[Date Prev][Date Next][Thread Prev][Thread Next][Date Index][Thread Index]

[Xen-devel] [PATCH 9/9] x86/vmx: Don't leak EFER.NXE into guest context



Intel hardware only uses 4 bits in MSR_EFER.  Changes to LME and LMA are
handled automatically via the VMENTRY_CTLS.IA32E_MODE bit.

SCE is handled by ad-hoc logic in context_switch(), vmx_restore_guest_msrs()
and vmx_update_guest_efer(), and works by altering the host SCE value to match
the setting the guest wants.  This works because, in HVM vcpu context, Xen
never needs to execute a SYSCALL or SYSRET instruction.

However, NXE has never been context switched.  Unlike SCE, NXE cannot be
context switched at vcpu boundaries because disabling NXE makes PTE.NX bits
reserved and cause a pagefault when encountered.  This means that the guest
always has Xen's setting in effect, irrespective of the bit it can see and
modify in its virtualised view of MSR_EFER.

This isn't a major problem for production operating systems because they, like
Xen, always turn the NXE on when it is available.  However, it does have an
observable effect on which guest PTE bits are valid, and whether
PFEC_insn_fetch is visible in a #PF error code.

Second generation VT-x hardware has host and guest EFER fields in the VMCS,
and support for loading and saving them automatically.  First generation VT-x
hardware needs to use MSR load/save lists to cause an atomic switch of
MSR_EFER on vmentry/exit.

Therefore we update vmx_init_vmcs_config() to find and use guest/host EFER
support when available (and MSR load/save lists on older hardware) and drop
all ad-hoc alteration of SCE.

There are two complications for shadow guests.  NXE, being a paging setting
needs to remain under host control, but that is fine as it is also Xen which
handles the pagefaults.  Also, it turns out that without EPT enabled, hardware
won't tolerate LME and LMA being different via either the GUEST_EFER VMCS
setting, or via the guest load list.  This doesn't matter in practice as we
intercept all writes to CR0 and reads from MSR_EFER, so can provide
architecturally consistent behaviour from the guests point of view.

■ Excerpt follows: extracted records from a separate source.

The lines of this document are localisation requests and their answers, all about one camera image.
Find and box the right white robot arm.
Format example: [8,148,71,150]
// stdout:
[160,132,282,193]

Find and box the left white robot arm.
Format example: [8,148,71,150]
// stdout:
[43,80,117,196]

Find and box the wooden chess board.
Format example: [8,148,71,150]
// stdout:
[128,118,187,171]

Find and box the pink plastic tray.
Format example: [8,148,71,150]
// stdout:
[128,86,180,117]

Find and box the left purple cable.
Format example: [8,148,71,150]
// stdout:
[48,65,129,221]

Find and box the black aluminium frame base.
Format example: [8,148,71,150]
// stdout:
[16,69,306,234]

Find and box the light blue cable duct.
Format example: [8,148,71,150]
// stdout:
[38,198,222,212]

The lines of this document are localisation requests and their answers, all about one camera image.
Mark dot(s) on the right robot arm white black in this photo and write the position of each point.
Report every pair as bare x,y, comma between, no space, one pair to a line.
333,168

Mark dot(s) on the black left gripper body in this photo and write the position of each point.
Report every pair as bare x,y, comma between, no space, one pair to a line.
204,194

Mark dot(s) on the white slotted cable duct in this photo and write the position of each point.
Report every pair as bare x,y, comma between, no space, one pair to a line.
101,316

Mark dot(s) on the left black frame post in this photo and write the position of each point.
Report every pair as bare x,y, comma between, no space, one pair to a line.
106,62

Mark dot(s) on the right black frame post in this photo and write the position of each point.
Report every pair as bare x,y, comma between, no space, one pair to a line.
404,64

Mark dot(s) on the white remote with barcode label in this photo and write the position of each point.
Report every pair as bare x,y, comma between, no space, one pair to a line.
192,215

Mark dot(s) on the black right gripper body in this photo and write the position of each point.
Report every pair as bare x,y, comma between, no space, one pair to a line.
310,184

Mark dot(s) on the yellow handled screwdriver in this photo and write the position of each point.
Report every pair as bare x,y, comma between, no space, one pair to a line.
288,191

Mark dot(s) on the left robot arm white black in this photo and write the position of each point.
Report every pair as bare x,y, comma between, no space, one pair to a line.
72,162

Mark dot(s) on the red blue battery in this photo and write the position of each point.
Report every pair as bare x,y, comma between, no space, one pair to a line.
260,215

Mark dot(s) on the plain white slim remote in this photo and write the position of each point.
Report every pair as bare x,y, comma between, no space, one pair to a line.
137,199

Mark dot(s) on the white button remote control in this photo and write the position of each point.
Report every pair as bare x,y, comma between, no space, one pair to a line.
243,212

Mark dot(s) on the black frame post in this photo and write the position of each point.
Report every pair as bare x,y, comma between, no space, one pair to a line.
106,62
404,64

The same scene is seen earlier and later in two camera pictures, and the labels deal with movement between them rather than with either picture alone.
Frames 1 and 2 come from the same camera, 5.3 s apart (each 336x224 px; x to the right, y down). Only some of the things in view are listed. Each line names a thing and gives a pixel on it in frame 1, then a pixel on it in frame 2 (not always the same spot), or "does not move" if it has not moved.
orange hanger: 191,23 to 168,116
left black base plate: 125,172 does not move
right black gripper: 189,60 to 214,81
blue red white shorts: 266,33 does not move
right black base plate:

As a result of fixing EFER context switching, we can remove the Intel-special
case from hvm_nx_enabled() and let guest_walk_tables() work with the real
guest paging settings.

Signed-off-by: Andrew Cooper <andrew.cooper3@xxxxxxxxxx>
---
CC: Jan Beulich <JBeulich@xxxxxxxx>
CC: Jun Nakajima <jun.nakajima@xxxxxxxxx>
CC: Kevin Tian <kevin.tian@xxxxxxxxx>
CC: Tim Deegan <tim@xxxxxxx>
CC: Wei Liu <wei.liu2@xxxxxxxxxx>
CC: Roger Pau Monné <roger.pau@xxxxxxxxxx>

Slightly RFC.  There are some corrections going to be made to the Intel SDM,
and I'm just waiting for final confirmation.
---
 xen/arch/x86/domain.c              | 10 -----
 xen/arch/x86/hvm/vmx/vmcs.c        |  9 ++--
 xen/arch/x86/hvm/vmx/vmx.c         | 88 ++++++++++++++++++++++++++++++--------
 xen/include/asm-x86/hvm/hvm.h      |  4 +-
 xen/include/asm-x86/hvm/vmx/vmcs.h |  2 +
 5 files changed, 78 insertions(+), 35 deletions(-)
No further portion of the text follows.